(Records from a data collection)
______
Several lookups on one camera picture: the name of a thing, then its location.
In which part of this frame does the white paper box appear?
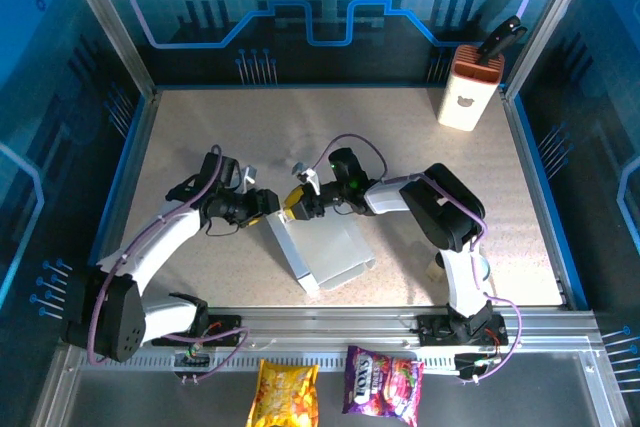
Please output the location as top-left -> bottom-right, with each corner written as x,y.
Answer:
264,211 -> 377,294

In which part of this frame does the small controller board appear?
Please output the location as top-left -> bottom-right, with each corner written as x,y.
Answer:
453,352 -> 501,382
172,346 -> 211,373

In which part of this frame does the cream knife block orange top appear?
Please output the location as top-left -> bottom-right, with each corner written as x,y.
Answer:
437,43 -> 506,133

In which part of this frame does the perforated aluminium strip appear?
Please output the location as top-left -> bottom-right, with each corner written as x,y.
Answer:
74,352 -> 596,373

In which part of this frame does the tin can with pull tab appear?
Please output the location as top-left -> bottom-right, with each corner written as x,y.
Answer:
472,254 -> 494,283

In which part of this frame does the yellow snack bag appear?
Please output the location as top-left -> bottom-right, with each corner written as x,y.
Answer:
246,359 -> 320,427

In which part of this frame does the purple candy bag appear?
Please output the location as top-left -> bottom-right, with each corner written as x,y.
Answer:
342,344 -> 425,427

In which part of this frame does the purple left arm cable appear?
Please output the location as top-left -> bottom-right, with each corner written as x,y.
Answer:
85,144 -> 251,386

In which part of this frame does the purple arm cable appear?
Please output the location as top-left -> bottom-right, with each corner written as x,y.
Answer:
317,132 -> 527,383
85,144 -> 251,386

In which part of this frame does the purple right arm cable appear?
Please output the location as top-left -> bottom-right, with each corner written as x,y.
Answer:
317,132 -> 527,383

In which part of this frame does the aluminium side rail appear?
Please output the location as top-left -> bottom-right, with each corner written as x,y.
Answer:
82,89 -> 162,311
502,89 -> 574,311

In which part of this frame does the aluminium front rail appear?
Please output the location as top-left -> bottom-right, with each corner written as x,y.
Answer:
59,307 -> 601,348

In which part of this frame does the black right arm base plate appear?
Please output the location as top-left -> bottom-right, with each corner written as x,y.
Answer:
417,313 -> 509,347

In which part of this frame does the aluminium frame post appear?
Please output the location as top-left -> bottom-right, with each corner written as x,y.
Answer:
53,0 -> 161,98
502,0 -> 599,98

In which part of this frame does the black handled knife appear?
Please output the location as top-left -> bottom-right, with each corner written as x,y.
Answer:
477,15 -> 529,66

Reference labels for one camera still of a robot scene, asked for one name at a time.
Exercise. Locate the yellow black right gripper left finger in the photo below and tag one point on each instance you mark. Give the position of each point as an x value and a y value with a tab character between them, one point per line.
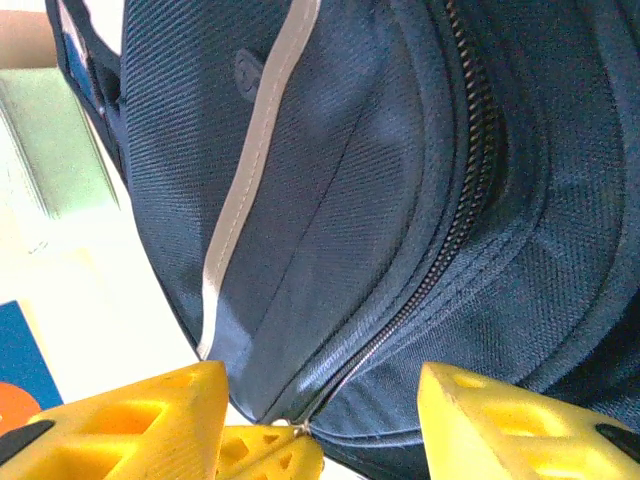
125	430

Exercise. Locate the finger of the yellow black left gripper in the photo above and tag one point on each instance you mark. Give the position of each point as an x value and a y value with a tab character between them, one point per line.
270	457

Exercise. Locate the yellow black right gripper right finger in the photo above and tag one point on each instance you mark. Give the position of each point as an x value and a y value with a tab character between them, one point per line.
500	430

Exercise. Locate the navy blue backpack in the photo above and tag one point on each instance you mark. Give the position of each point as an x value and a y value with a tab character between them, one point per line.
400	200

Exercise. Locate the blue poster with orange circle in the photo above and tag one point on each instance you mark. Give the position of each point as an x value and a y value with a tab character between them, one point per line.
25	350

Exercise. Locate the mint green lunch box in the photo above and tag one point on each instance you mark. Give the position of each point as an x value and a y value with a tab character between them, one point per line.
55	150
______
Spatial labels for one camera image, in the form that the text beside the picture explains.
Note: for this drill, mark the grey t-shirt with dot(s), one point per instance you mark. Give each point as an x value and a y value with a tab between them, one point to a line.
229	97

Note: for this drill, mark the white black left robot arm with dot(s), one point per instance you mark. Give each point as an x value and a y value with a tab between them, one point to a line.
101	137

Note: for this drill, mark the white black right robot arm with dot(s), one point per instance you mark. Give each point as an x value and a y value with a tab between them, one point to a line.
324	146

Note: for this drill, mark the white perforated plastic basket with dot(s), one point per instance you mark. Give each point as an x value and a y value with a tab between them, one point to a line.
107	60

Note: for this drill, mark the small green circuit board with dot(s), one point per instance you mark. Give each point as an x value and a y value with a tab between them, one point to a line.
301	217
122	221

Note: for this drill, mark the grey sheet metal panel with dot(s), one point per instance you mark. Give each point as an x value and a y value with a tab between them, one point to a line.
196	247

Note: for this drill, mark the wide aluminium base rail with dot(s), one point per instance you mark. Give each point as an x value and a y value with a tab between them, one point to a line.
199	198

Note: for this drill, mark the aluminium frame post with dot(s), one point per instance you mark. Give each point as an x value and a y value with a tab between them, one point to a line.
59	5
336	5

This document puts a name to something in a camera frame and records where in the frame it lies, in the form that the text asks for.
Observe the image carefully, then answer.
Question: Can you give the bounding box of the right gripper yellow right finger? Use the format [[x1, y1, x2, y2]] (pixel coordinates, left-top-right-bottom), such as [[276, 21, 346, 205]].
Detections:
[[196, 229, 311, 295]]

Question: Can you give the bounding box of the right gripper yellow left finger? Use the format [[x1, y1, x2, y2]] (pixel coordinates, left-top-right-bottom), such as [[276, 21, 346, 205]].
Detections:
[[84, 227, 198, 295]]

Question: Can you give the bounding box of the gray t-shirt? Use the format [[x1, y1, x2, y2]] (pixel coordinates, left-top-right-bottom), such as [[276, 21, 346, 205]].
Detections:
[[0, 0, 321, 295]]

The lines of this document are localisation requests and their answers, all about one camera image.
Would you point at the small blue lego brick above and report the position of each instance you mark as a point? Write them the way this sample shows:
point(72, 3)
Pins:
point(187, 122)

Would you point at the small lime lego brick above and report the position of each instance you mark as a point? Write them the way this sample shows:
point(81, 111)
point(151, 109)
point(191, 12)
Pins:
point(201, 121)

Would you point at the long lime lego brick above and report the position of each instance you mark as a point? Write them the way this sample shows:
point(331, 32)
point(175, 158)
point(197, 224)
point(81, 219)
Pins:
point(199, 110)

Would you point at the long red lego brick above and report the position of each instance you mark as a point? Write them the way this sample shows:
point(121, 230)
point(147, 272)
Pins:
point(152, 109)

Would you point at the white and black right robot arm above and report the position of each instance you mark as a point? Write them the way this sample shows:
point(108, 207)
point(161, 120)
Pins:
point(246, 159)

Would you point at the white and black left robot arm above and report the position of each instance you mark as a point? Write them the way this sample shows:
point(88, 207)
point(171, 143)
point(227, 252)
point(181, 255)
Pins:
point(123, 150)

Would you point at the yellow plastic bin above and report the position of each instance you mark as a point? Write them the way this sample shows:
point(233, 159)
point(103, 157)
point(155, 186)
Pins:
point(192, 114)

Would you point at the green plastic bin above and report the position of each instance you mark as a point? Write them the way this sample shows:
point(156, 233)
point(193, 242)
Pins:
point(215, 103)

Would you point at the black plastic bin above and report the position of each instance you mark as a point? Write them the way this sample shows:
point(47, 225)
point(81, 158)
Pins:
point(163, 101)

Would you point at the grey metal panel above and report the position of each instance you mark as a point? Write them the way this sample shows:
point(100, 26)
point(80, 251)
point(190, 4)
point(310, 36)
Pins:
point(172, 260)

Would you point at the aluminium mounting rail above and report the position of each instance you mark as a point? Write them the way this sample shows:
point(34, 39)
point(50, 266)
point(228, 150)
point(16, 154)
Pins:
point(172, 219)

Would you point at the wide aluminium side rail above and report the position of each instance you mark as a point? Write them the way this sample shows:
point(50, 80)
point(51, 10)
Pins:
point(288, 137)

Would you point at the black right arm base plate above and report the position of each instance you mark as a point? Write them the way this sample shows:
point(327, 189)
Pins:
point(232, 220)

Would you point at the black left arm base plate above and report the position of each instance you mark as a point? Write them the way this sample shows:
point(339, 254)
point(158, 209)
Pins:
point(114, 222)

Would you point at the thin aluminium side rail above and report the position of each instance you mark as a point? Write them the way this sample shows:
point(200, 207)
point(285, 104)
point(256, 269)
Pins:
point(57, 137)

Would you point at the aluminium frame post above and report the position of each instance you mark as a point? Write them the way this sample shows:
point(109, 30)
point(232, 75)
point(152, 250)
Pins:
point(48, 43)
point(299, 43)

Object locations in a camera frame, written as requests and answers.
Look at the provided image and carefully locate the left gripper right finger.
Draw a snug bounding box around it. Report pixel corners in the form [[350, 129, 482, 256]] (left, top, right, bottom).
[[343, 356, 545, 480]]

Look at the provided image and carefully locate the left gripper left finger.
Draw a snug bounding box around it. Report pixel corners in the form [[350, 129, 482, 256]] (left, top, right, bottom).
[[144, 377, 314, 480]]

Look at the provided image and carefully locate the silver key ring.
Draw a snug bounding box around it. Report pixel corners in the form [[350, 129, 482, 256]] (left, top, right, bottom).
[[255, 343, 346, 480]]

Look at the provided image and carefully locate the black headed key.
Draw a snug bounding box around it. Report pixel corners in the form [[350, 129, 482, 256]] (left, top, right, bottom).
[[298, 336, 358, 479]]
______
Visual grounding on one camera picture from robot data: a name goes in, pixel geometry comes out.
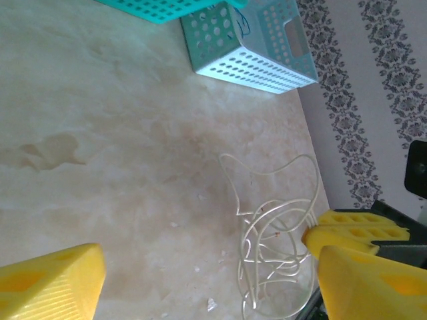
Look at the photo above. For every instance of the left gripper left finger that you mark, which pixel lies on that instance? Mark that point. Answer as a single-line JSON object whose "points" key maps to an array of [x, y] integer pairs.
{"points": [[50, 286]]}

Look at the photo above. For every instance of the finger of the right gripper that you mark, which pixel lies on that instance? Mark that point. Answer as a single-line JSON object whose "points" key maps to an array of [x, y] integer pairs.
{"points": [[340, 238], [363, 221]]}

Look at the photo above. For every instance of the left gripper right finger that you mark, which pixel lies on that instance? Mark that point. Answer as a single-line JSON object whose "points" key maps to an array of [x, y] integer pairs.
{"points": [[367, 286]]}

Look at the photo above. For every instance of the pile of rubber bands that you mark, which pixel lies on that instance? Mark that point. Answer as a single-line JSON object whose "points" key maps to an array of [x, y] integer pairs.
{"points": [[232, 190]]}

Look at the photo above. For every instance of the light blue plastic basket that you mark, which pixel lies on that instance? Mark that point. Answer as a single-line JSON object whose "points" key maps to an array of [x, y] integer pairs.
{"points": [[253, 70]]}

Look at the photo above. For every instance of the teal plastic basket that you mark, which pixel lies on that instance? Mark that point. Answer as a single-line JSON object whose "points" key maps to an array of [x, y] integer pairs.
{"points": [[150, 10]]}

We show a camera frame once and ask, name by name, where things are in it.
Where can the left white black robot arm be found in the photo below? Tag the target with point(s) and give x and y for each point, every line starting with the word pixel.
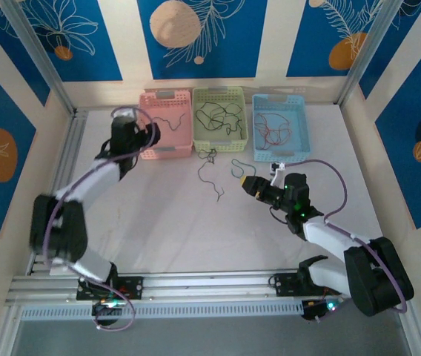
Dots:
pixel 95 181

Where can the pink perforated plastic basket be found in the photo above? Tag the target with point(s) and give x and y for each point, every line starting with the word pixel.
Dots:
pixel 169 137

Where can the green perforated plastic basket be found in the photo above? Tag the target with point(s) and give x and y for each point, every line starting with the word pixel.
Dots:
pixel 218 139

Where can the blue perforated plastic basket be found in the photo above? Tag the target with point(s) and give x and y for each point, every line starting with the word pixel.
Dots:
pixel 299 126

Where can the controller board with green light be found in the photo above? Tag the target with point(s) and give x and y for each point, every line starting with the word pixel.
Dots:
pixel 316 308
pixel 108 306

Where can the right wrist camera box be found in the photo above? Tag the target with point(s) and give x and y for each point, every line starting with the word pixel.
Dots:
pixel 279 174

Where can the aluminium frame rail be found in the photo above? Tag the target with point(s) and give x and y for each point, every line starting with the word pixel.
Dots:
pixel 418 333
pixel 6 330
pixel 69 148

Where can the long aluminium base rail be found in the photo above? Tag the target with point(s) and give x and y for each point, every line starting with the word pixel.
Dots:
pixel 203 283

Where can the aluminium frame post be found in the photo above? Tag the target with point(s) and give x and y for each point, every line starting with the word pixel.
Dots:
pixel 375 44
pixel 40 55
______
▶ **Work order**
Identify every line above that includes the word "requests", and show those lines.

▶ **Reply**
The lines of this document are localisation requests and their answers, all about one camera image.
Object locations in a camera frame, written as requests and answers.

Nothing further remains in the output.